= TASK TO COMPLETE =
The required output is the lines below from the line containing "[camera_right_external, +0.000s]" to the line containing "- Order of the", inclusive, retyped exactly. No other lines belong in it.

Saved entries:

◇ ◇ ◇ ◇

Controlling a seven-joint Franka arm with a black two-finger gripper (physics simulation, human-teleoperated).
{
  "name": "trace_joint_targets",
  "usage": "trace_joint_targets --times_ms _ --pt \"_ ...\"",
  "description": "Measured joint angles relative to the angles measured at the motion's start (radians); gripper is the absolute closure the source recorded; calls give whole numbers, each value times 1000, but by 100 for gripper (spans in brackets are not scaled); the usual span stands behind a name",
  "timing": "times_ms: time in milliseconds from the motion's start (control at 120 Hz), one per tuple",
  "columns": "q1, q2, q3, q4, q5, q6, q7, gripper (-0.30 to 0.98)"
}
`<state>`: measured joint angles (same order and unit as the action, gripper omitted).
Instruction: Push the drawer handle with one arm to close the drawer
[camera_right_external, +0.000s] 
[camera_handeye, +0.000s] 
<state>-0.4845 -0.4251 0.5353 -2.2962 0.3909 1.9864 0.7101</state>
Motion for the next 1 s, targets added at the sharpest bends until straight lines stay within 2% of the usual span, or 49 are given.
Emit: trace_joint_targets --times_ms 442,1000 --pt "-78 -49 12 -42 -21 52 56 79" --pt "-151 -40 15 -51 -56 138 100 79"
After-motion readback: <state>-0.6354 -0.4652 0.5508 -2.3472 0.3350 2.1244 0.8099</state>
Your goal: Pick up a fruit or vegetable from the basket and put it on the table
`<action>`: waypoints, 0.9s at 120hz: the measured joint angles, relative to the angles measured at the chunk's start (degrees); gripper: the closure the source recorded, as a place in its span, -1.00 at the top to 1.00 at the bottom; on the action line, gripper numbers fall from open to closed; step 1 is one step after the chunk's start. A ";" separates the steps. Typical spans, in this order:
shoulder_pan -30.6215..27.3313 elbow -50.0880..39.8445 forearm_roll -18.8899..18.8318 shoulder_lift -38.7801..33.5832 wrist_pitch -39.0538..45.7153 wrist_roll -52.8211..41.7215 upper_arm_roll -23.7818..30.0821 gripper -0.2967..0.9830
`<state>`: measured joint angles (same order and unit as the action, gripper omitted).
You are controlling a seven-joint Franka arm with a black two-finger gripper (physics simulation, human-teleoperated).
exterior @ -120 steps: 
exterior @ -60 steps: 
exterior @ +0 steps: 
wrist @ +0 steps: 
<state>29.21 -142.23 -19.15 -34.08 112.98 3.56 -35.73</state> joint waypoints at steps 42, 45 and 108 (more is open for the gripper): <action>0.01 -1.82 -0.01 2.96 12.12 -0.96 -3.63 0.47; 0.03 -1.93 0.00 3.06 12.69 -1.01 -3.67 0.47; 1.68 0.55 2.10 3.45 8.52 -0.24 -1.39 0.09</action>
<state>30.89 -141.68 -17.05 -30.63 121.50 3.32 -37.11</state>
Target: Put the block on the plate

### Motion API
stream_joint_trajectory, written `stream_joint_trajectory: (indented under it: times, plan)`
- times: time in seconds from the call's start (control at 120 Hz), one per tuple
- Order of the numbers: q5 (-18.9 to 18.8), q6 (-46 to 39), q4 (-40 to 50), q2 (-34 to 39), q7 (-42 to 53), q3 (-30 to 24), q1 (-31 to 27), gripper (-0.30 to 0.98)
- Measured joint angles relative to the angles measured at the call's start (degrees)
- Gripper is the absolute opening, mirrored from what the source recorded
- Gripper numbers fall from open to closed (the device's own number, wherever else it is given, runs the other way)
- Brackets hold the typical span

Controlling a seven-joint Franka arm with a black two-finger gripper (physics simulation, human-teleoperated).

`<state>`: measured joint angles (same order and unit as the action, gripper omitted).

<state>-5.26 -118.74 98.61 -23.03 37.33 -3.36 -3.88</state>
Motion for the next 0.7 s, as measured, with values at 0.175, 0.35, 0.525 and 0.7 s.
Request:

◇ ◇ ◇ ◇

= ANSWER FOR THE TASK =
[camera_right_external, +0.000s] 
[camera_handeye, +0.000s] 
<state>-0.4845 -0.4251 0.5353 -2.2962 0.3909 1.9864 0.7101</state>
Motion for the next 1 s, targets added at the sharpest bends until straight lines stay within 2% of the usual span, or 49 are given.
Emit: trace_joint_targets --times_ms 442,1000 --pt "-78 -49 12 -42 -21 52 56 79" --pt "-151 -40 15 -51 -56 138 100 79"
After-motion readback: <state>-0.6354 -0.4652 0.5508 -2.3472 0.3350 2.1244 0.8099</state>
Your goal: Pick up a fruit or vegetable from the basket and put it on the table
`<action>`: waypoints, 0.9s at 120hz: the measured joint angles, relative to the angles measured at the chunk's start (degrees); gripper: the closure the source recorded, as a place in its span, -1.00 at the top to 1.00 at the bottom; on the action line, gripper numbers fall from open to closed; step 1 is one step after the chunk's start. A ";" separates the steps. Typical spans, in this order:
shoulder_pan -30.6215..27.3313 elbow -50.0880..39.8445 forearm_roll -18.8899..18.8318 shoulder_lift -38.7801..33.5832 wrist_pitch -39.0538..45.7153 wrist_roll -52.8211..41.7215 upper_arm_roll -23.7818..30.0821 gripper -0.2967..0.9830
`<state>`: measured joint angles (same order and unit as the action, gripper omitted).
You are controlling a seven-joint Franka arm with a black two-finger gripper (physics simulation, human-teleoperated).
exterior @ -120 steps: 
exterior @ -60 steps: 
exterior @ +0 steps: 
wrist @ +0 steps: 
<state>29.21 -142.23 -19.15 -34.08 112.98 3.56 -35.73</state> joint waypoints at steps 42, 45 and 108 (more is open for the gripper): <action>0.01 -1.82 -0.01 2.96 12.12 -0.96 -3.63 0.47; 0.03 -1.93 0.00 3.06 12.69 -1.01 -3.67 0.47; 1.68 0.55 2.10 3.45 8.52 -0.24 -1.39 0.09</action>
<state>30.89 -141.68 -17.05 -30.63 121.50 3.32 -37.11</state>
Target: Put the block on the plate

### Motion API
stream_joint_trajectory, written `stream_joint_trajectory: (indented under it: times, plan)`
- times: time in seconds from the call's start (control at 120 Hz), one per tuple
- Order of the numbers: q5 (-18.9 to 18.8), q6 (-46 to 39), q4 (-40 to 50), q2 (-34 to 39), q7 (-42 to 53), q3 (-30 to 24), q1 (-31 to 27), gripper (-0.30 to 0.98)

This concludes the output for the exercise.